Les civilisations connaissent des évolutions positives et négatives. Quand des civilisations ont connu des moments de grandes brillance, elles laissent des souvenirs très forts et un sentiment d’identité très puissant bien longtemps après, même quand les peuples considérés se trouvent dans l’arriération et la décadence.
Une telle situation est bien connue par le peuple Han qui a continué à croire en sa destinée et en sa propre grandeur malgré les reculs et les vicissitudes que lui a parfois imposé l’histoire.
Et heureusement pour le monde islamique, il dispose d’une démographie très dynamique. À long terme, la richesse, c’est l’homme !
Mais, le monde musulman se trouve dans une situation politique, économique et culturelle très difficile : il n’est plus à l’avant-garde dans aucun domaine de l’activité humaine. Son territoire dispose de grandes richesses naturelles, notamment en hydrocarbures utiles à la terre entière. Mais il l’est pas capable de gérer lui-même leur commercialisation ni en fixer les prix.
Les USA contrôlent des territoires musulmans, le Royaume-Uni contrôle des millions de personnes de culte musulman, la France aussi. La République Allemande pourtant héritière de la défaite de la Seconde Guerre Mondiale et soumise en principe à des restrictions militaires, entraîne ses armées à tuer des êtres humains dans un pays musulman qui s’appelle l’Afghanistan. Israël a été implanté par la force et de manière arrogante sur un territoire musulman, dans une région qui est porteuse de symboles identitaires essentiels. L’inde compte beaucoup de Musulmans. La Chine aussi compte beaucoup de Musulmans.

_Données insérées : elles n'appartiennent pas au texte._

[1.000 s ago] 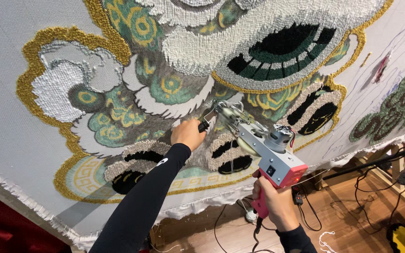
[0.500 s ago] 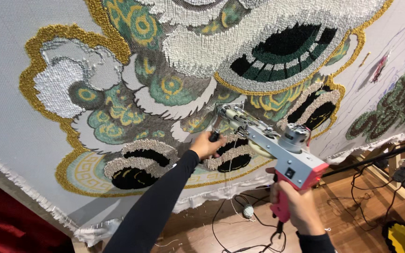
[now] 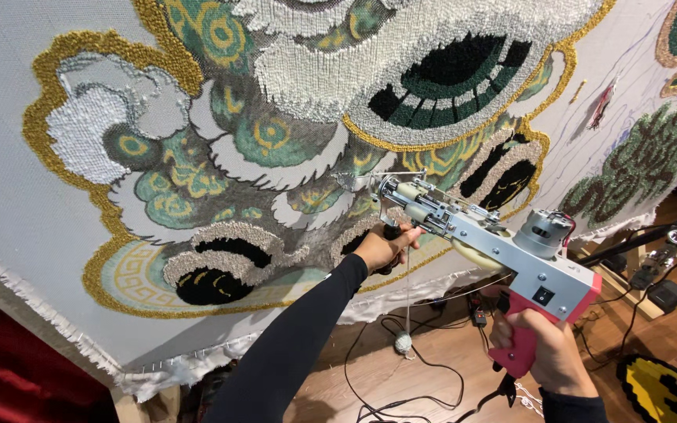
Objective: The person uses a handheld electric tufting gun to apply yarn into a stretched canvas, following a pre-drawn design of a stylized skull. The operator guides the tool along the pattern lines to create a textured surface, occasionally adjusting the yarn feed with their left hand.
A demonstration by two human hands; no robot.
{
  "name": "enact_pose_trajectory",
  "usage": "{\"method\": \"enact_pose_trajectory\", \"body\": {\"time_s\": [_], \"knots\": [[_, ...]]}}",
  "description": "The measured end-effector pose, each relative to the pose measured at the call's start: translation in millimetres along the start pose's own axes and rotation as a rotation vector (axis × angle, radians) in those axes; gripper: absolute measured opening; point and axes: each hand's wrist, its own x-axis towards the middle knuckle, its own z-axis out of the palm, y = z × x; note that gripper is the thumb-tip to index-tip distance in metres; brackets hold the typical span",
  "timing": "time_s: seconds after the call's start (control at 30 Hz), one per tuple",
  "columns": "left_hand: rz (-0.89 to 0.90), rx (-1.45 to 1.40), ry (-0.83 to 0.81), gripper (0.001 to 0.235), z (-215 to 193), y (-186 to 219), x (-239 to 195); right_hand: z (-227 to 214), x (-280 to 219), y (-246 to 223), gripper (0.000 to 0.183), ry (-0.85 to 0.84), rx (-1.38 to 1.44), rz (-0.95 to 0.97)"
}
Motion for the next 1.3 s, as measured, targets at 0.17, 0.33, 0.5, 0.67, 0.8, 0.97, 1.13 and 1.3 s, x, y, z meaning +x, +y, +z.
{"method": "enact_pose_trajectory", "body": {"time_s": [0.17,0.33,0.5,0.67,0.8,0.97,1.13,1.3], "knots": [[0.035,0.018,-0.007,0.034,-11,24,-10,-1,3,3,0.047,0.041,0.041,-0.032],[0.112,-0.077,-0.078,0.036,-20,6,-6,1,6,9,0.054,0.009,0.009,-0.044],[-0.045,-0.155,-0.056,0.033,-21,-14,-9,-6,19,13,0.053,-0.016,0.033,0.034],[-0.045,-0.164,-0.001,0.016,-17,-36,-6,-12,26,19,0.051,-0.047,0.008,0.058],[-0.106,-0.289,0.0,0.016,-20,-33,-17,-14,29,30,0.049,-0.04,0.049,0.096],[-0.125,-0.099,0.039,0.019,-21,-30,-25,-16,31,46,0.041,-0.061,0.12,0.104],[-0.164,-0.052,0.062,0.018,-26,-25,-32,-2,27,40,0.041,-0.028,0.111,0.105],[-0.159,-0.038,0.092,0.014,-27,-36,-29,5,27,36,0.047,-0.043,0.1,0.119]]}}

Quand un pays musulman compte parmi ses citoyens des Non-Musulmans et particulièrement quand il s’agit de Chrétiens, alors l’Occident organise des rébellions, des guerres de sécession : Timor oriental. Ou bien, des opérations militaires internationales sont menées afin que la minorité chrétienne dispose d’une position favorisée, sans rapport avec son nombre : Liban, Bosnie.
Beaucoup de pays possèdent aujourd’hui l’armement nucléaire. Et cela confère à leur territoire une sanctuarisation qui garantit leur indépendance nationale. Mais quand des pays musulmans veulent obtenir un tel armement ou tout simplement quand ils veulent maîtriser la technologie balistique, ils sont soumis à des pressions intenses pour rester faibles face aux intérêts étrangers.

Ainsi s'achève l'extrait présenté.